- [Task description]: Locate each line below that includes "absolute" and reproduce it.

- [Supplied information]:

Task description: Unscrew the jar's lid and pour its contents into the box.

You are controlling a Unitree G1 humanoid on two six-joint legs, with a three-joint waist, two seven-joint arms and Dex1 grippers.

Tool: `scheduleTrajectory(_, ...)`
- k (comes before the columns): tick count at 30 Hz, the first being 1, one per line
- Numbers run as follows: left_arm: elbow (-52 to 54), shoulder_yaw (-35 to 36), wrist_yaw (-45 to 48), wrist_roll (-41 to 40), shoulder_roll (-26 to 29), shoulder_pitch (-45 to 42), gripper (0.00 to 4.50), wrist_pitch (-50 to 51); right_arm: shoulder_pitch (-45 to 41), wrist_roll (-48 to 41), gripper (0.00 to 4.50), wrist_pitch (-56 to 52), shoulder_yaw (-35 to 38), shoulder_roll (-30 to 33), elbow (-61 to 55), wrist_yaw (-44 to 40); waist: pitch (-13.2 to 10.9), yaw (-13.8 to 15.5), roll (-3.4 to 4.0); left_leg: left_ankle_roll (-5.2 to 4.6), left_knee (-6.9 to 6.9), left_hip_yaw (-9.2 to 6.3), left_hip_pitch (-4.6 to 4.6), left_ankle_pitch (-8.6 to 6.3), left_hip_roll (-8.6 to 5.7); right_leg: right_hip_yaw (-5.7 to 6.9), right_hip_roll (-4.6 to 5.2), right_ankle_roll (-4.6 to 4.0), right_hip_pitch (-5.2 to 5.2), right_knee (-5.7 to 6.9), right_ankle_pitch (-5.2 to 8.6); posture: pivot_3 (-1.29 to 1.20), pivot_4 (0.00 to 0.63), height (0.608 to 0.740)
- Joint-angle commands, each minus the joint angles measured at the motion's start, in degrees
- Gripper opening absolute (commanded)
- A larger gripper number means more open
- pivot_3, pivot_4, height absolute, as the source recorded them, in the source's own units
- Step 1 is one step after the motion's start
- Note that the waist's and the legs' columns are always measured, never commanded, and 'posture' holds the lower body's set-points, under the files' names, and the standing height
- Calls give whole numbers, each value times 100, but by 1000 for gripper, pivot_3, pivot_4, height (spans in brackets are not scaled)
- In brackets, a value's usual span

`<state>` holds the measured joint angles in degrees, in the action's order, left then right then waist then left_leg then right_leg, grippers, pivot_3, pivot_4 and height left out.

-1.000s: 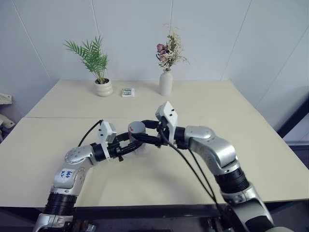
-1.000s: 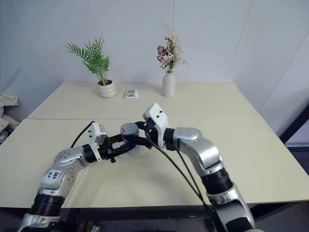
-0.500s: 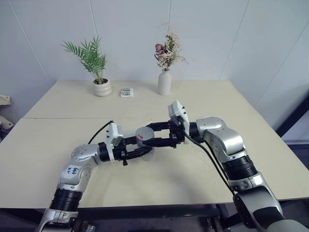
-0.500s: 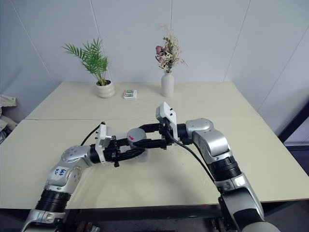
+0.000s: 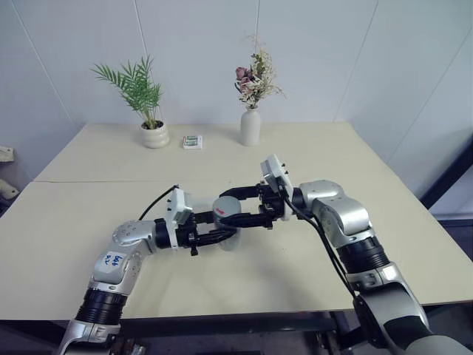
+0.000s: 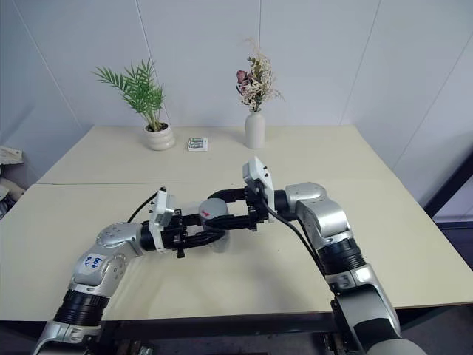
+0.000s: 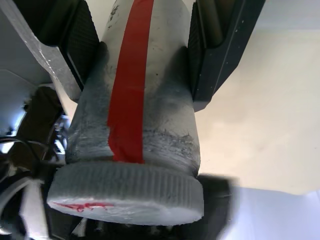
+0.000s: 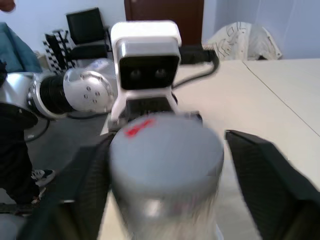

- [Output of the task]:
- Gripper opening absolute (commanded)
- pivot_3, pivot_4, height absolute, as the source recorded them, in the source's own units

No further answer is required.